▶ [Required work]:
Your answer should be one number: the count of lines below that contain "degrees".

▶ [Stored items from a collection]:
----
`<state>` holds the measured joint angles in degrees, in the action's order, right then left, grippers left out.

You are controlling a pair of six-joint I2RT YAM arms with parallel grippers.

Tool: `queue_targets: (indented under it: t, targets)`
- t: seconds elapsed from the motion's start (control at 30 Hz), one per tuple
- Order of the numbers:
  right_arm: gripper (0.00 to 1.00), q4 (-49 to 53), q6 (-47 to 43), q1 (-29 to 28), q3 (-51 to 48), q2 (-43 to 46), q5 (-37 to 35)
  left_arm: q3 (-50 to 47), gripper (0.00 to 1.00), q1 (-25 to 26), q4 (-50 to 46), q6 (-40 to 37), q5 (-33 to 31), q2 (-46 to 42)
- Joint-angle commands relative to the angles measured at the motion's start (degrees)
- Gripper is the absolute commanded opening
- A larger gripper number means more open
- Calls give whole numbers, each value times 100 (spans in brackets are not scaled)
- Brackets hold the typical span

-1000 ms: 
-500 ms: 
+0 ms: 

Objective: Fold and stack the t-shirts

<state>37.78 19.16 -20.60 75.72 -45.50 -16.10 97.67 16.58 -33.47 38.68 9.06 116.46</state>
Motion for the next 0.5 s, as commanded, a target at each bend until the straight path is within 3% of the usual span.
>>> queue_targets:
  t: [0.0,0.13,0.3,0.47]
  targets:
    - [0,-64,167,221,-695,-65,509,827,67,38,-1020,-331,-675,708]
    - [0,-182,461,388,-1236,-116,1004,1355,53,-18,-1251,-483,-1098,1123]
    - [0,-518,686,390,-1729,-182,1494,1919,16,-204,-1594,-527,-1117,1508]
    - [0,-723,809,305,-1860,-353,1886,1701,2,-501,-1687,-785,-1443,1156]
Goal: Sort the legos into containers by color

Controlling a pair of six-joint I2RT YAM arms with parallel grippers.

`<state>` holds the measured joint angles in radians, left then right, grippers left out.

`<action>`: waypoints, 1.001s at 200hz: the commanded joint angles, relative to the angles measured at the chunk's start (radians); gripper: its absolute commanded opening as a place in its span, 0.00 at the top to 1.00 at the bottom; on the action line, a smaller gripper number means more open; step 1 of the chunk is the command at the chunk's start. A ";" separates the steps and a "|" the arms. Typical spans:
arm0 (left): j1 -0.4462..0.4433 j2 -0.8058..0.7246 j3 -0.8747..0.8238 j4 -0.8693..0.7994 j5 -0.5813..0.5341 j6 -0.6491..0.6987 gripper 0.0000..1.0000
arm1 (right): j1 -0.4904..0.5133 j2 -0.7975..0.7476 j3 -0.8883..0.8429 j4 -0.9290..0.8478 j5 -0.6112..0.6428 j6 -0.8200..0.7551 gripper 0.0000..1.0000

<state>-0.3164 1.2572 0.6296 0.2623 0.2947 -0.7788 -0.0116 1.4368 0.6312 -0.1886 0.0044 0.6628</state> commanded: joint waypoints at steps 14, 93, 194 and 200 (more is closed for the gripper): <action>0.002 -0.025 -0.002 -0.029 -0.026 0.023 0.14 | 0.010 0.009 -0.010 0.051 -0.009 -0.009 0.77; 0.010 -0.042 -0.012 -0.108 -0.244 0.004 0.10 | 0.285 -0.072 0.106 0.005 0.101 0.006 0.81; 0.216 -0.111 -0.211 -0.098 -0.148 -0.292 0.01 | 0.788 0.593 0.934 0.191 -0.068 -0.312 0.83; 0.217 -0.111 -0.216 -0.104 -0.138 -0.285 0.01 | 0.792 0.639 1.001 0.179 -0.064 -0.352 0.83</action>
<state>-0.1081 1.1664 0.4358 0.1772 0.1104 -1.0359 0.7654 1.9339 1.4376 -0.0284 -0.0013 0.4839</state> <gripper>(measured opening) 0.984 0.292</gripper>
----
▶ [Response area]:
2